Directions for the data below: repeat exactly the lines from the one with "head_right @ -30" through the one with "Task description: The", both included, and omit all pictures.

● ● ● ● ●

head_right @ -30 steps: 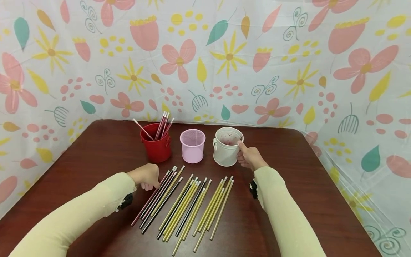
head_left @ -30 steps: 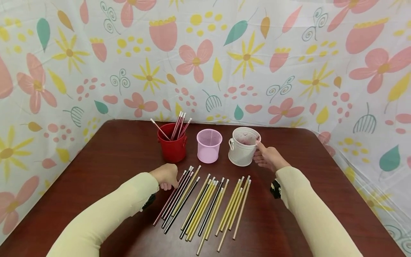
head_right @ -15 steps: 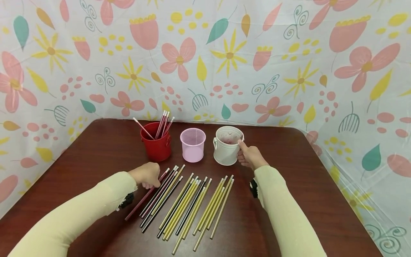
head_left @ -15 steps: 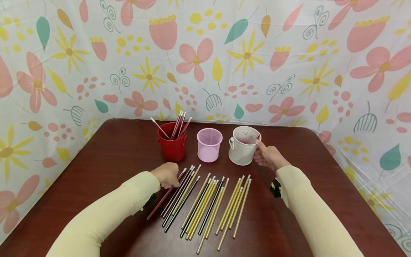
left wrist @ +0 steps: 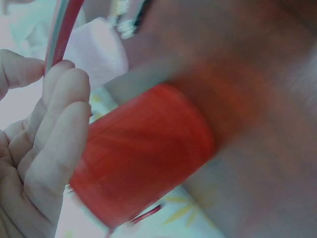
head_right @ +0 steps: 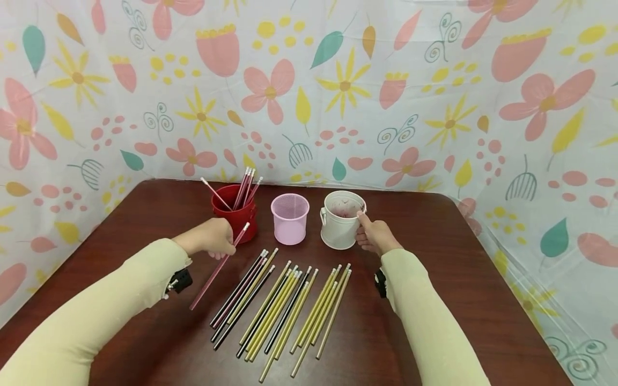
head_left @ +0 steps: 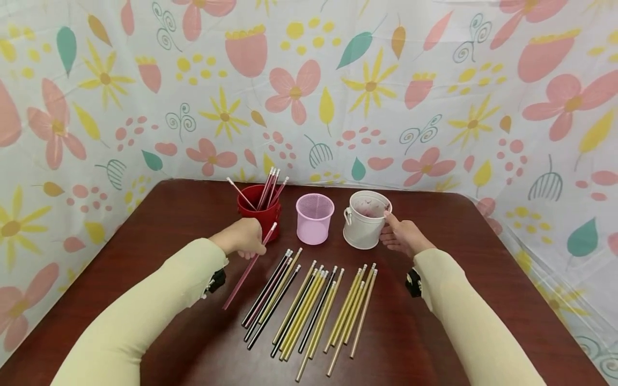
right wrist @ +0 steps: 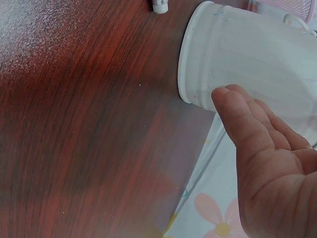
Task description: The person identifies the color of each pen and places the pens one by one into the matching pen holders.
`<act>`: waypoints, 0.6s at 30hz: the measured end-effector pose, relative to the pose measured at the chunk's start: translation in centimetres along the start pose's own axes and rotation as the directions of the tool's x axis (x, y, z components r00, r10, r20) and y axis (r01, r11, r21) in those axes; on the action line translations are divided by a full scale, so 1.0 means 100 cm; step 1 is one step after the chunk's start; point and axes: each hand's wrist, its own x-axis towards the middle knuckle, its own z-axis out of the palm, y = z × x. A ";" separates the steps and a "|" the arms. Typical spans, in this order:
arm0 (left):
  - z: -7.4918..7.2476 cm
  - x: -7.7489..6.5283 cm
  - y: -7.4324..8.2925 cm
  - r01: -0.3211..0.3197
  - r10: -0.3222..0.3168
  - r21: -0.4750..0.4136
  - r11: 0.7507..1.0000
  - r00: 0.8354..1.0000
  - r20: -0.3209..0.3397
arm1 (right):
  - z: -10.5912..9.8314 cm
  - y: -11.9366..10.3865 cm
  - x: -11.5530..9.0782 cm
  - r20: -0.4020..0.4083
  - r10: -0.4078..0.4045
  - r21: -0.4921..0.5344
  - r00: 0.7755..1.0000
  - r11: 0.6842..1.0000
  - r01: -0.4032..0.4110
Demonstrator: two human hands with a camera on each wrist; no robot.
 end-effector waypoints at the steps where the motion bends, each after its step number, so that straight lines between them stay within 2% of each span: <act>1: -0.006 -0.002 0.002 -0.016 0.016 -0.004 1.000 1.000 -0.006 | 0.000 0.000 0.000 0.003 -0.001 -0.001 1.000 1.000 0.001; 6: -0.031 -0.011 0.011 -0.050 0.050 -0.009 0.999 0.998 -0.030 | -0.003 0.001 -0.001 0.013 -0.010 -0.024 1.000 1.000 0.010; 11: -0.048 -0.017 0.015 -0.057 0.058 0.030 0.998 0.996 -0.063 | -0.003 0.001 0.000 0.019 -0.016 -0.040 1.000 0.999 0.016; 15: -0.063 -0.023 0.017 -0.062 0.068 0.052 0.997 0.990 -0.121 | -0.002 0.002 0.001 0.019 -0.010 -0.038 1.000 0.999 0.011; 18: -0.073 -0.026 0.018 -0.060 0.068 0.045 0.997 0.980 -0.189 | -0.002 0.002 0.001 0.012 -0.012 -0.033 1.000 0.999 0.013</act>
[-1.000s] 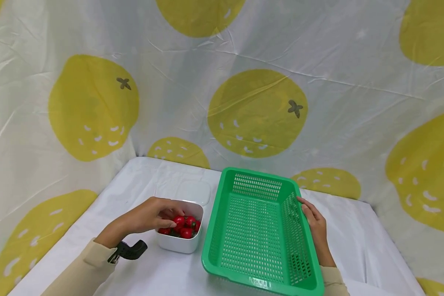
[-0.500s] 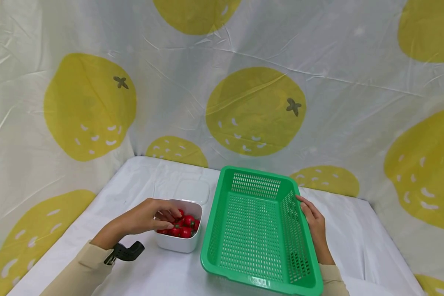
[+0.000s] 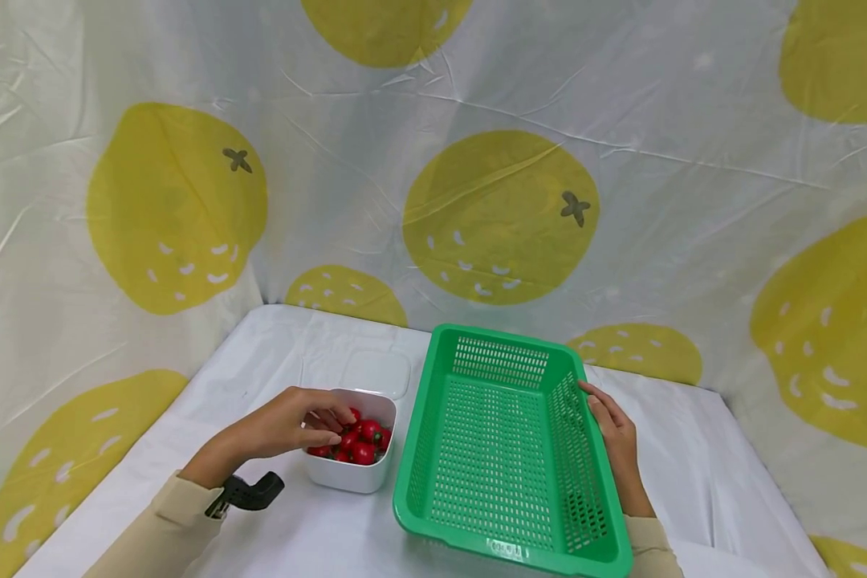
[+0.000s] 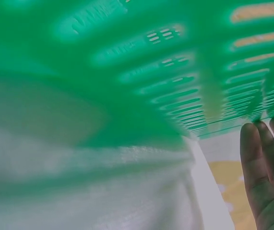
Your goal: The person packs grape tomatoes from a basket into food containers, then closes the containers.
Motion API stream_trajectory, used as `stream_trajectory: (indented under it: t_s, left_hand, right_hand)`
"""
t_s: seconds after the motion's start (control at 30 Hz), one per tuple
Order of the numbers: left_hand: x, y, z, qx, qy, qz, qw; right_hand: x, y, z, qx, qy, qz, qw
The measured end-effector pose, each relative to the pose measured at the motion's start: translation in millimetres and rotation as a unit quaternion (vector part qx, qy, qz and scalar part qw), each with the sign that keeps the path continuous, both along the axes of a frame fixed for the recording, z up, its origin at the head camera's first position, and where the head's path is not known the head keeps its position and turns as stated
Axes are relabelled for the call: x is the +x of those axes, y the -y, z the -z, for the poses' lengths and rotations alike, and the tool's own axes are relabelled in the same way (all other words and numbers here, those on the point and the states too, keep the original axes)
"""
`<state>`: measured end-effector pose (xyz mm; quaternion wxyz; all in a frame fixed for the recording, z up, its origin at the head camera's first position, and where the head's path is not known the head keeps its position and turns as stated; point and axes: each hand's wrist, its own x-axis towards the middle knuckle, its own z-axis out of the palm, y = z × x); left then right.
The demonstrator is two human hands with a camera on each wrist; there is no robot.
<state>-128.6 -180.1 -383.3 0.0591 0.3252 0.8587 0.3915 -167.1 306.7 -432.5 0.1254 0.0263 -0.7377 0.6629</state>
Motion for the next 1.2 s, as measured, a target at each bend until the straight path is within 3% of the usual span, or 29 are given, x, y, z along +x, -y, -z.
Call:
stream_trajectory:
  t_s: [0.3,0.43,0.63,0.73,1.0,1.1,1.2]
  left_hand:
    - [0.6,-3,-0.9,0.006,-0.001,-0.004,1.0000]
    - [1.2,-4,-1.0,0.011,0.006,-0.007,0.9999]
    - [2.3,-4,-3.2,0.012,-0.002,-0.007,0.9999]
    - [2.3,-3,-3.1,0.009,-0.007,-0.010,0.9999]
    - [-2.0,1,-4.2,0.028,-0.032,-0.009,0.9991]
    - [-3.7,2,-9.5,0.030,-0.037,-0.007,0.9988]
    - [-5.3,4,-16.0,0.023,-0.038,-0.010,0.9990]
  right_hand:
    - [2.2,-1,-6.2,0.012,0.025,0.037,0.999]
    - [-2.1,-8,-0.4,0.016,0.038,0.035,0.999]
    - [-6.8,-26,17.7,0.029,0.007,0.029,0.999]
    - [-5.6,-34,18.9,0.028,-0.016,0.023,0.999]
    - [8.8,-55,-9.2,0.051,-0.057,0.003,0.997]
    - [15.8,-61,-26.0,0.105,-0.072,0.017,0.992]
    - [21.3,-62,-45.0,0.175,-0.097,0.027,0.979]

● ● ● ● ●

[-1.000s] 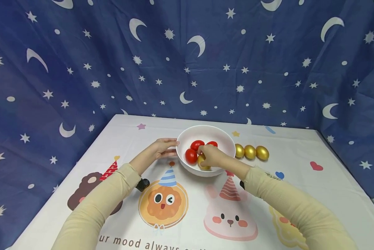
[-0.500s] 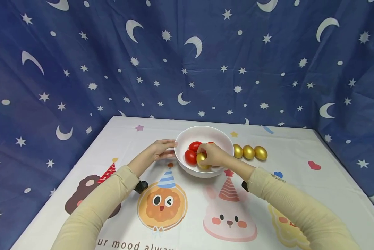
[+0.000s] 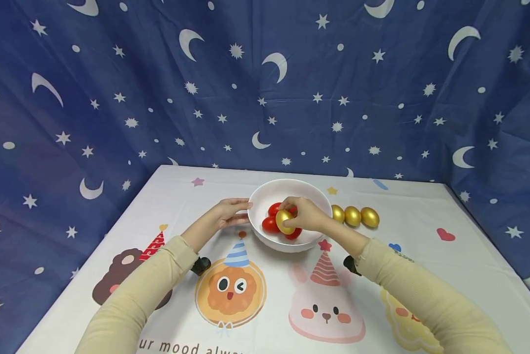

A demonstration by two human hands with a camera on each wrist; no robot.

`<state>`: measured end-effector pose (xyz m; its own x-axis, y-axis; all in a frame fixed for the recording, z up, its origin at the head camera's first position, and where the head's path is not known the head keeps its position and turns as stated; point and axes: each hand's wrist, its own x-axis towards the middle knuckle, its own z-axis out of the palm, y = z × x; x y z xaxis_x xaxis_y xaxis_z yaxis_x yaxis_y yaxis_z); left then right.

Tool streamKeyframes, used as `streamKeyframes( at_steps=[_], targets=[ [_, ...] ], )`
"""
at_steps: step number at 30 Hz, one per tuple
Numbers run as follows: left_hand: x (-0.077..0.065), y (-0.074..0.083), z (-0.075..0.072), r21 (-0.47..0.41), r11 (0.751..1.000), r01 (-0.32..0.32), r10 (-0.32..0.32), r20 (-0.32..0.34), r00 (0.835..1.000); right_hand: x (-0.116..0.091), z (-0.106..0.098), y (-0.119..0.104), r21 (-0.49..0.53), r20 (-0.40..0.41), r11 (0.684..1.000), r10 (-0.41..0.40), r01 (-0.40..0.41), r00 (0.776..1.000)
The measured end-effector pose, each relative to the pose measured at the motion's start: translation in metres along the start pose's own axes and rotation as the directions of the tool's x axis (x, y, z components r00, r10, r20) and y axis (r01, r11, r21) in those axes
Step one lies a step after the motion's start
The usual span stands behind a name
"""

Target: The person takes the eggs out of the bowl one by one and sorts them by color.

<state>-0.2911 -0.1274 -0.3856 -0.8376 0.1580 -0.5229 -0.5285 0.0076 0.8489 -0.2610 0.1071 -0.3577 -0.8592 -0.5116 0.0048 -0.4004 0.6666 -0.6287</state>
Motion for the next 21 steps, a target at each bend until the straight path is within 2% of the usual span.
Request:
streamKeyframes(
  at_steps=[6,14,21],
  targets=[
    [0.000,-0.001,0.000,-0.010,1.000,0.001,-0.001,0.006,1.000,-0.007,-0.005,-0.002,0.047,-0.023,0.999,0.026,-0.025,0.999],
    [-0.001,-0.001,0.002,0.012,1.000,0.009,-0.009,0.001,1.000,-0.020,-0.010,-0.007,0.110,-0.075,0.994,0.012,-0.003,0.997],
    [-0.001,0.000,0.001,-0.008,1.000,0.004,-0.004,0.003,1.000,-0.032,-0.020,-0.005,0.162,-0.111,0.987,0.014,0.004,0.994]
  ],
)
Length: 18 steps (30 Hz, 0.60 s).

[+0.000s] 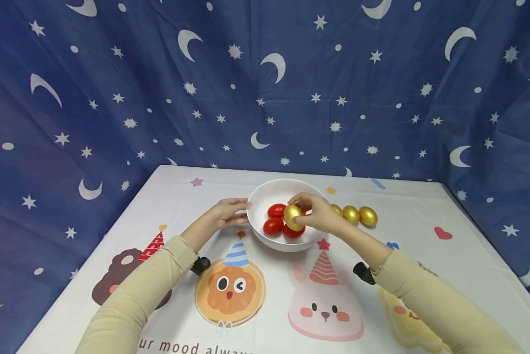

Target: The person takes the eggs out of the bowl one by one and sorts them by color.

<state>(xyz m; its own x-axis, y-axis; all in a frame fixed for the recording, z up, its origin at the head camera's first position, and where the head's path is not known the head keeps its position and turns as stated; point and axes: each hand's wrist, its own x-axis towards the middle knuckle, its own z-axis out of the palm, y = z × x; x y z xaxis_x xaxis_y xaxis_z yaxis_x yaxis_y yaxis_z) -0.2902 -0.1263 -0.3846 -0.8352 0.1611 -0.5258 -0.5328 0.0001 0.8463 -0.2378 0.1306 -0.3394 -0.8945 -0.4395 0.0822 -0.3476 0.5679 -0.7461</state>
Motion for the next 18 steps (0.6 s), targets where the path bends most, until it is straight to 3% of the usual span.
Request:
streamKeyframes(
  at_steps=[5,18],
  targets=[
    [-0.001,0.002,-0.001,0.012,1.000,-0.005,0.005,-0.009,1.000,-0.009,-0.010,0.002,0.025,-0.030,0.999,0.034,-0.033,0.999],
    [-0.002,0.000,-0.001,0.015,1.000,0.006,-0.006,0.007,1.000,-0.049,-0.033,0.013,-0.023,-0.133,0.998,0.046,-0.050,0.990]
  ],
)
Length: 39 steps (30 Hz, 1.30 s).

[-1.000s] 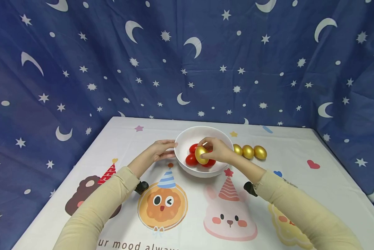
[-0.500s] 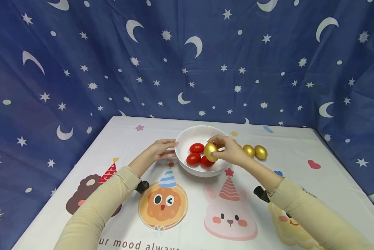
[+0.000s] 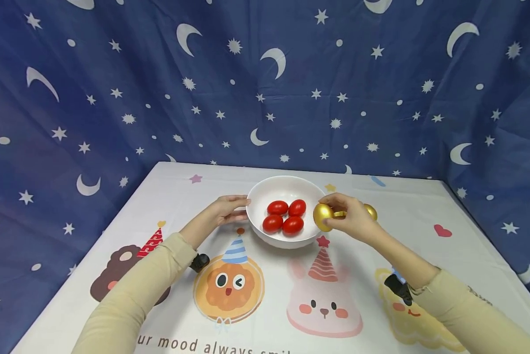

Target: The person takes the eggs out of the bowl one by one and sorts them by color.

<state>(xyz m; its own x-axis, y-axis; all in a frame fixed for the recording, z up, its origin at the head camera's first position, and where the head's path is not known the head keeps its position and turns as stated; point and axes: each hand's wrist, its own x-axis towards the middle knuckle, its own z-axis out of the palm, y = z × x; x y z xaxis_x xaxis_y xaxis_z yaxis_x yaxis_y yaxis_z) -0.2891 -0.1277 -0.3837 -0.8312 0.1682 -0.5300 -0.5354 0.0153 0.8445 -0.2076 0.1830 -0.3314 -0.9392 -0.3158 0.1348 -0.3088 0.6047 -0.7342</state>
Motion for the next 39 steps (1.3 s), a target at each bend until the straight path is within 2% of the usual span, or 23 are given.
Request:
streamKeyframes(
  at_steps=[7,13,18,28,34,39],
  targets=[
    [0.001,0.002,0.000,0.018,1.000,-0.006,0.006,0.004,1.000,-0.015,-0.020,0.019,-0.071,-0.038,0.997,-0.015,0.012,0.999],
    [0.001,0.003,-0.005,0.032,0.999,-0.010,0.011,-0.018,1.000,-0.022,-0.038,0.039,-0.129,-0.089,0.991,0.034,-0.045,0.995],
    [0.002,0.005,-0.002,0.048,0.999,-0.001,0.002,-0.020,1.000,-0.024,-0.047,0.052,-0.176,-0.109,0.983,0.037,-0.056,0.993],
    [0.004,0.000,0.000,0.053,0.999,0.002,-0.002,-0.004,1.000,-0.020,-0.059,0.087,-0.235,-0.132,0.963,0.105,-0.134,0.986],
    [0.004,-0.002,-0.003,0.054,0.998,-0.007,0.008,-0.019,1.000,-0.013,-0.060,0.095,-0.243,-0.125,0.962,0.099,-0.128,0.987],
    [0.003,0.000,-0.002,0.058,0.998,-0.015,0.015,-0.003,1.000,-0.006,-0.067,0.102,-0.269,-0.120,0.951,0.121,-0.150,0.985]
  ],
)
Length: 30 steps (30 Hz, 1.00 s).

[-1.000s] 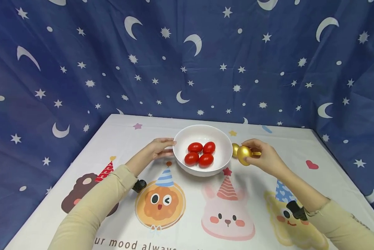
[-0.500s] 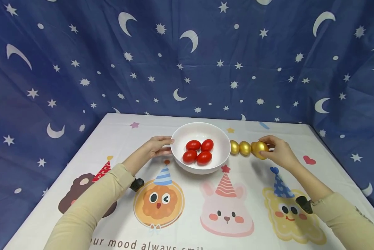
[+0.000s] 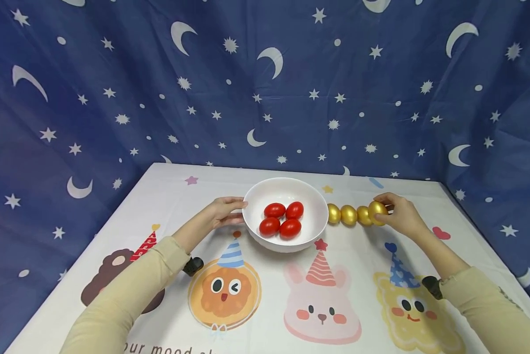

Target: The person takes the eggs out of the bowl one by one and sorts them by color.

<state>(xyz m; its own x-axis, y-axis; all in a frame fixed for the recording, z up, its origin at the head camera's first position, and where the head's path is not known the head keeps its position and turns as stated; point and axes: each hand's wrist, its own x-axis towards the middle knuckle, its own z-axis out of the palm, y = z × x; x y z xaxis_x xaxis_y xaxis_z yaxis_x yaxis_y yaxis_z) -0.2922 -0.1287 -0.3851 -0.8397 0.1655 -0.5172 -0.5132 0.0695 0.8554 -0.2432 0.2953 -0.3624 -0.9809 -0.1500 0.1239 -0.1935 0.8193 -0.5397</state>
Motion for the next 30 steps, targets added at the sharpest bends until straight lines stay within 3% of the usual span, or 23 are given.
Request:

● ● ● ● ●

TASK RESPONSE:
head_right @ -30 steps: 
head_left @ -30 steps: 
head_right @ -15 steps: 
head_left @ -15 steps: 
left wrist @ +0 steps: 
head_right @ +0 steps: 
head_left @ +0 steps: 
right wrist @ +0 steps: 
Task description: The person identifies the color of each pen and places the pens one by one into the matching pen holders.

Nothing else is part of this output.